Wednesday, October 13, 2010


"A smile that is missing is a smile that is lost forever. If you have caused this, O Man, how shall you account for it in eternity?"

The IIRC Review

It is the first prerogative of Justice to restore dignity to the human person and this is most especially true in cases of murder.

We do not live in an ideal world. In this world, sickness, deterioration, and war, relentlessly drive against the striving of Man to build and advance the cause of human civilization. And this is true both in the temporal and the spiritual sense.

The hostage-taking incident last August 23 claimed the lives of eight Hong Kong tourists the youngest of whom is Jessie Leung Song-yi. She was only 14.

It's tragedy stems from the fact that we can never bring them back. From their families, friends, to their nation and their generations, to ours, their promise has now been forever withheld from the totality of all human community - at this time.

The just equality of all human beings under God is a chief concern of spiritual Justice. And this equality is built upon two foundations: Human Dignity (who we are) and Human Promise or potential for good (what we are). From this equality we all must begin and unto this equality we all must return. A society that is just will intrinsically recognize and uphold a just equality and her temporal Justice will stand in defense of this good. She will be thus guided.

It must now also be noted that the effects of the tragedy, centered on the deaths that resulted from the murder of the eight Hong Kong tourists, is now poised to claim the lives of other people but not in the same sense. We must be careful not to further damage what good there is that must be for our own sake's preserved. It is from this underlying consideration that I believe the IIRC review findings drew its principal mitigating logic.

Because what proceeds from the first prerogative of Justice is the preservation of the human promise. Notably not as a diminution of its first task but as a co-equal task.

It is a fact of this tragedy that the perpetrator of this crime has himself become a victim of his own evil intention.

It is also a fact of this tragedy that institutional weaknesses played a significant role in the undesired outcome of the rescue effort.

It is also a fact of this tragedy that anger and other unrelated motives still threaten the climate of objectivity in the bar of public opinion.

Evil must not be re-payed with evil. It must be repelled from the life of our common community. It must be deliberately excluded from our public peace.

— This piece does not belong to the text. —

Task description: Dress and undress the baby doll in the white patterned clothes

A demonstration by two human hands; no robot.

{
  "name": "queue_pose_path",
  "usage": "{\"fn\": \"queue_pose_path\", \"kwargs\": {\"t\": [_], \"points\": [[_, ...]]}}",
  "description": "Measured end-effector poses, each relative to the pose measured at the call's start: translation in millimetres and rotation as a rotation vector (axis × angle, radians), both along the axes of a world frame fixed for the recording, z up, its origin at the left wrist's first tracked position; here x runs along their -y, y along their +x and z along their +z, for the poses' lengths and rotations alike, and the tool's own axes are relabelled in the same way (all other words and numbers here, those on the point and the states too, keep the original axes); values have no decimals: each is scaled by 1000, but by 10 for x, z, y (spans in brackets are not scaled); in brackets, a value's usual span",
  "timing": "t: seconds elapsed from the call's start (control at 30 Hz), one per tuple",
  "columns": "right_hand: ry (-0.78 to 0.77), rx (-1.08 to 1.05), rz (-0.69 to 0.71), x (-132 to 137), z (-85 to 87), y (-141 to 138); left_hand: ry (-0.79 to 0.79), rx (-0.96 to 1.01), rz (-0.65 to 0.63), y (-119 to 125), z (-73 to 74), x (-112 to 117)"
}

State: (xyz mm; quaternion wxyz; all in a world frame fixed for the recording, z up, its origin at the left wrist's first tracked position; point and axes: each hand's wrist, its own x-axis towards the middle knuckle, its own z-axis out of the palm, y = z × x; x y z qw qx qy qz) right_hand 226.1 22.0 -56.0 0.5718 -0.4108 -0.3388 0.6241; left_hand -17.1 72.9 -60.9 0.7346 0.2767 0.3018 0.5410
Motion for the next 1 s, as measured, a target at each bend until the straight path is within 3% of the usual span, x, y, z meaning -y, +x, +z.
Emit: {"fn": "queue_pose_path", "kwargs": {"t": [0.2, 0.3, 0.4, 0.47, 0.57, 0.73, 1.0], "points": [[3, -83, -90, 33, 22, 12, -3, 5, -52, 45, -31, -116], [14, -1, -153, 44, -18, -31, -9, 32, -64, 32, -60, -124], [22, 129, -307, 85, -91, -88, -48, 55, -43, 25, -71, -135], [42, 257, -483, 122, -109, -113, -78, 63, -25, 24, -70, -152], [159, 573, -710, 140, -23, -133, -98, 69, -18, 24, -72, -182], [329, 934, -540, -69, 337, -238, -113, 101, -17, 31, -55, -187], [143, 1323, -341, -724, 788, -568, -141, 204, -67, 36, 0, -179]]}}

And to do this, what good there is must be recognized, preserved and if necessary restored by the court of Justice, temporal and spiritual. And in this nation, this is the function of the juridical processes established across all the three independent branches of the Republic government - the executive, legislative and judiciary.

Therefore, that we all agree in quorum is crucial. Because it is very important for this Country of ours, my fellow Filipino compatriots, to move forward.

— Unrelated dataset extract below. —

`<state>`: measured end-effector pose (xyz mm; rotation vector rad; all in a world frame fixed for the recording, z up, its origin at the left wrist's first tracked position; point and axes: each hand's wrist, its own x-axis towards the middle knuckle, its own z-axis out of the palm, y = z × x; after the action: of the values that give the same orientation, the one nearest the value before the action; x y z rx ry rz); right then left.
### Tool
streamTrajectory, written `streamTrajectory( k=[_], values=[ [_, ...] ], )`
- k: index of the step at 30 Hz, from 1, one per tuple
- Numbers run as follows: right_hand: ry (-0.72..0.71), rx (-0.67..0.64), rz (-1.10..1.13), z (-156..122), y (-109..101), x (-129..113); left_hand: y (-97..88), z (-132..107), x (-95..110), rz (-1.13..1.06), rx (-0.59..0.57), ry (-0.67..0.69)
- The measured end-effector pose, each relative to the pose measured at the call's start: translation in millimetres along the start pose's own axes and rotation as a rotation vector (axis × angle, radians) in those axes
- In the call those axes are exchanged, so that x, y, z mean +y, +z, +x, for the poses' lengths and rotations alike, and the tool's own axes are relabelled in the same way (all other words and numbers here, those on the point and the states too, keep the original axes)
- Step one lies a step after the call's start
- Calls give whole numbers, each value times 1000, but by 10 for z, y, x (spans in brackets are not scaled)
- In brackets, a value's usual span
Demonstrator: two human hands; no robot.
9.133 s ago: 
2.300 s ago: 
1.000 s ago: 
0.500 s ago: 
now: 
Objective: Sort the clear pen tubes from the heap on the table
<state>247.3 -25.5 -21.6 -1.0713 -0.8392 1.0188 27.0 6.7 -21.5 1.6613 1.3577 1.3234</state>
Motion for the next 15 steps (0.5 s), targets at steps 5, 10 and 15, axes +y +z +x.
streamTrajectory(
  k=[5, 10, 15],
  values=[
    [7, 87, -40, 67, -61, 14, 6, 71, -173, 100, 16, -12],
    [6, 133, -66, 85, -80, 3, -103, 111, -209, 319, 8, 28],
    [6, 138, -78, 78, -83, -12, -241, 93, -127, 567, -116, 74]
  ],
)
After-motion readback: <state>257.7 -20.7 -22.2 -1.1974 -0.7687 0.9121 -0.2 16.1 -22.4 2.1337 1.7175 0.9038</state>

Personally speaking, and in defense of Mayor Lim, it must also be taken into consideration that the Mayor is an ex-cop and his service meritorious. He has accomplished a lot for the City of Manila as a member of the MPD. He has accomplished a lot more as Mayor.

That his sensitivity to the outfit and to the uniform might have reactively influenced his strategy can not be ruled out because the hostage-taker himself was an ex-cop albeit dishonorably discharged. If this is true, this weakness that in retrospect appear to be so might have appeared to many before the fact to be a strength.

Again, it must be pointed out that the effect of the person of Mayor Lim on the undesired outcome of the operation was only exacerbated by institutional failings that have been the cumulative effect of years of national decline.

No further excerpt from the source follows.